Problem details
Starting with the first line of the records, write out each line exactly until you have included the line containing "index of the".

··· Extracted entries ···

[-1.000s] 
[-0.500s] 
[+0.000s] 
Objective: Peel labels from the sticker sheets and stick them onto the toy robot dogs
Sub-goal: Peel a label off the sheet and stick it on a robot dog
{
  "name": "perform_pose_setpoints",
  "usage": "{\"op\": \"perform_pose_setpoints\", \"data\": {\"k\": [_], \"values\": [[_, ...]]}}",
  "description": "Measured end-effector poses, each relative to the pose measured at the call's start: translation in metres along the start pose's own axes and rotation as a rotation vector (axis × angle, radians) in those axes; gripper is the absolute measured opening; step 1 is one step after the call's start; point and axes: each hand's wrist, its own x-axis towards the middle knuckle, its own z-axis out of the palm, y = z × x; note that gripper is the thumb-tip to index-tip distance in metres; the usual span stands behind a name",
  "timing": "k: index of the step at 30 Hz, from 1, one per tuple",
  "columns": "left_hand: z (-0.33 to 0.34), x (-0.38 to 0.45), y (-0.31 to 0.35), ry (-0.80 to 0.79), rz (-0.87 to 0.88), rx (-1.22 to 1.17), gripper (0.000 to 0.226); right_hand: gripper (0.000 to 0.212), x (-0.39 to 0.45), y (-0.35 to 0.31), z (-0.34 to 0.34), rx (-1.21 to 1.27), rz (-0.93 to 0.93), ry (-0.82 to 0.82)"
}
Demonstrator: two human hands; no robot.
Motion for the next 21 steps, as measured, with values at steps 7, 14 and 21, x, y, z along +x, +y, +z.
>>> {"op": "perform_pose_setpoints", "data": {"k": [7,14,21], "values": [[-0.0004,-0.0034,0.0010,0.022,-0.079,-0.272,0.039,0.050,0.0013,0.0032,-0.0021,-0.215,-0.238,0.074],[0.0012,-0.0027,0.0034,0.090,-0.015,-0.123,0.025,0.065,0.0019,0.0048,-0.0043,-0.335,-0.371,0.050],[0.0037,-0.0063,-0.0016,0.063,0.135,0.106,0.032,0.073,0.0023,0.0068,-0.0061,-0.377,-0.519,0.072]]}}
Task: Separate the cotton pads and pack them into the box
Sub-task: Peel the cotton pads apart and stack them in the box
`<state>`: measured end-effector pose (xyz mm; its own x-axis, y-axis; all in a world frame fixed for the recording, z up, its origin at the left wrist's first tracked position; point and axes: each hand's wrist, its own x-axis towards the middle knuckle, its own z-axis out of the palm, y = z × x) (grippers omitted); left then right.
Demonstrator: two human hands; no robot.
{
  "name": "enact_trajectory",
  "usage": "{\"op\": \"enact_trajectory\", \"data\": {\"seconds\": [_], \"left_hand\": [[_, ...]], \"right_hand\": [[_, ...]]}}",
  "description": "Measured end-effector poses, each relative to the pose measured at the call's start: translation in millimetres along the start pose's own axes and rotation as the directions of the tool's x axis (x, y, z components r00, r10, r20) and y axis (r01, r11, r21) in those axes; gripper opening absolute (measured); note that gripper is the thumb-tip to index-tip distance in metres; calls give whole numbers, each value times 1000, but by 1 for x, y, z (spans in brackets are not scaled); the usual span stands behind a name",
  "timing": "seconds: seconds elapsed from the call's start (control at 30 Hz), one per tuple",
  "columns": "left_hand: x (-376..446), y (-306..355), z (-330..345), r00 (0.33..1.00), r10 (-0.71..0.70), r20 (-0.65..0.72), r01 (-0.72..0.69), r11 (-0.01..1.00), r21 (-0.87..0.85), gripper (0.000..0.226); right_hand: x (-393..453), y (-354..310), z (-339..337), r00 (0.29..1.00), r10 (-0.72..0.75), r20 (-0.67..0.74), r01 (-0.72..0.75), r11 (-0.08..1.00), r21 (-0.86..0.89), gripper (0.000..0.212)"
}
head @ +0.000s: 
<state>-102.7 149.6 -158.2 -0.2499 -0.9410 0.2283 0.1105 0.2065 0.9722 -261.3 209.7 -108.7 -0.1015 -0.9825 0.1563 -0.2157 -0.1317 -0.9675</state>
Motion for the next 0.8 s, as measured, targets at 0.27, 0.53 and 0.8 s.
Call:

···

Answer for the task
[-1.000s] 
[-0.500s] 
[+0.000s] 
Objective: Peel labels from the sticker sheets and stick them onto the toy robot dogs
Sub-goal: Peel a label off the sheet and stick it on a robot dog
{
  "name": "perform_pose_setpoints",
  "usage": "{\"op\": \"perform_pose_setpoints\", \"data\": {\"k\": [_], \"values\": [[_, ...]]}}",
  "description": "Measured end-effector poses, each relative to the pose measured at the call's start: translation in metres along the start pose's own axes and rotation as a rotation vector (axis × angle, radians) in those axes; gripper is the absolute measured opening; step 1 is one step after the call's start; point and axes: each hand's wrist, its own x-axis towards the middle knuckle, its own z-axis out of the palm, y = z × x; note that gripper is the thumb-tip to index-tip distance in metres; the usual span stands behind a name",
  "timing": "k: index of the step at 30 Hz, from 1, one per tuple",

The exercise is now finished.